AC Milan full-back Ignazio Abate admitted he is ready for the challenge of a new season under Vincenzo Montella.
The 29-year-old featured as the Diavolo defeated Bayern Munich on penalties in Chicago in their opening game of the 2016 International Champions Cup.
“I’ve never shied away from responsibilities,” he told La Gazzetta dello Sport. “I think I’m a reference point for the group now, as my teammates can tell that I live for this profession and that I want to set an example for the younger players.
“This team isn’t bad. It has technical and moral value. It’s a group that can’t stay out of Europe, and it’s a shame that there should be players who only perform at 60-70 per cent of their potential.
“Milan can’t keep floating in mediocrity, not when there are only two-three teams that I believe are superior to ours. Perhaps less than that, actually, considering the player Napoli just lost,” he said, in reference to Gonzalo Higuain’s transfer to Juventus.
The situation surrounding the Rossoneri‘s transfer market has been farcical due to the ongoing Chinese takeover negotiations.
“This cannot be an excuse for us. We’ve had far too many of those in the last few years.”
“Having said that, we’re all awaiting developments, because it’s not clear whether Berlusconi will end up selling. I feel sorry for [joint-CEO Adriano] Galliani, whose hands are tied on the market.
“But I’d just like to say that if the club is sold, the new owners will have to be extremely clear on the club’s objectives, and explain immediately what the strategies are going to be.
“Obviously I’d prefer it if Berlusconi remained. I started out with him and with Galliani. Who knows, he may choose not to sell in the end, he has a thousand resources and he makes it a habit of surprising us.”

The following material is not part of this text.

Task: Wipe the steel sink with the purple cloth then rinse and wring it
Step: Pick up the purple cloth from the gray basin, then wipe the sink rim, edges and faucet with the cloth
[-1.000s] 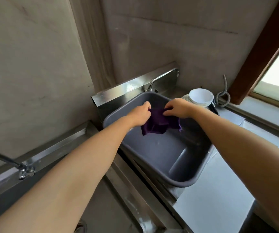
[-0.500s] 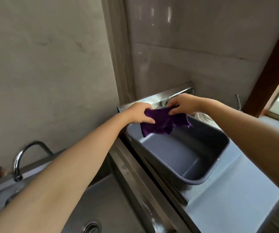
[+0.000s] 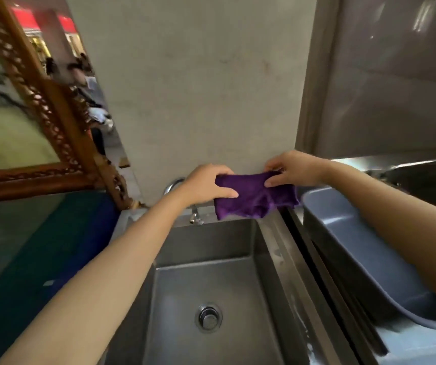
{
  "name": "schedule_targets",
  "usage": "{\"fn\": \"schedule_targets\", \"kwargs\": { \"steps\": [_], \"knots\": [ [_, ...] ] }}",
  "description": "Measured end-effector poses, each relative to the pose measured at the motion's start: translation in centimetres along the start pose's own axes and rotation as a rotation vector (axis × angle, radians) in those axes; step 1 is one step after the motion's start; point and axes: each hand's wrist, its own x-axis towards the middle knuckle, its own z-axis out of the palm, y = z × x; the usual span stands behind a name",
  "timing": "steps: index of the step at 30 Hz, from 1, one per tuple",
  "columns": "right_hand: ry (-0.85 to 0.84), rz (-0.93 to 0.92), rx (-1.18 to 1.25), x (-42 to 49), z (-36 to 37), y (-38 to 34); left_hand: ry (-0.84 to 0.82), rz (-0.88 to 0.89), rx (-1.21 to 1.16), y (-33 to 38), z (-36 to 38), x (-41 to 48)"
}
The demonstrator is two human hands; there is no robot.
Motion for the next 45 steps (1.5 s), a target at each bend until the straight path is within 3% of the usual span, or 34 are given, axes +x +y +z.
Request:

“If Milan really end up in Chinese hands, it would be a paradigm shift. One way or another, though, a decision has to be made. We’ve been dancing around it for too long, and we’ve been blocked in the meantime.”
Asked about Berlusconi’s plans for an all-Italian Milan, Abate admitted he liked the idea.
“I always shared this philosophy. It’s important to have a foundation made up of Italian players. Having a sense of belonging is vital, especially so that you can convey the values of the past to the younger players.
“Italian footballers, when they play in Italy, are under greater pressure. They live their profession manically, while foreigners who don’t have that type of culture, less so.”
“Here it’s not like in England, where they go drinking after the game. You can make a mistake on the pitch, but not outside of it. I look around and I see a solid group of Italians in Milan, and I think that’s where we should start again from.”
The Italian international discussed the objectives under Vincenzo Montella for the upcoming season.
“If I had to let my gut do the talking, I’d say that I can’t stand being out of the Champions League anymore. It’s been far too long. Or in any case you can fail to qualify, but at least you have to keep fighting for it to the end.
“If I were to answer more rationally, however, I’d say that qualifying for Europe, in general, would be a nice step forward. We have to work very hard on our self-esteem and our awareness, as we’ve been short of both in the last three years.”
“The sacking of [Sinisa] Mihajlovic was an unpleasant surprise. None of us expected it. He had control of the changing room and we’d bonded well. He’s a good Coach and a great man.
“Pippo [Inzaghi] was wise to accept a job at Venezia. Not everyone would have done that and he showed great humility.
“Cristian [Brocchi], among the debut coaches I’ve seen over my career, is the one who seemed most ready. He is destined to great things.”
“As for [current Coach Vincenzo] Montella, he is well prepared, he has a precise idea of football, his personality is balanced, he doesn’t speak very much but he always hits the nail on the head. And his training sessions are fun.
“I hope I can retire in these colours someday, if I deserve it. I can’t see myself anywhere else. We’ll see what happens after that.
“I used to think I’d coach, but I rather see myself in a suit now. I like the idea of handling the market, I could see myself as a sporting director.”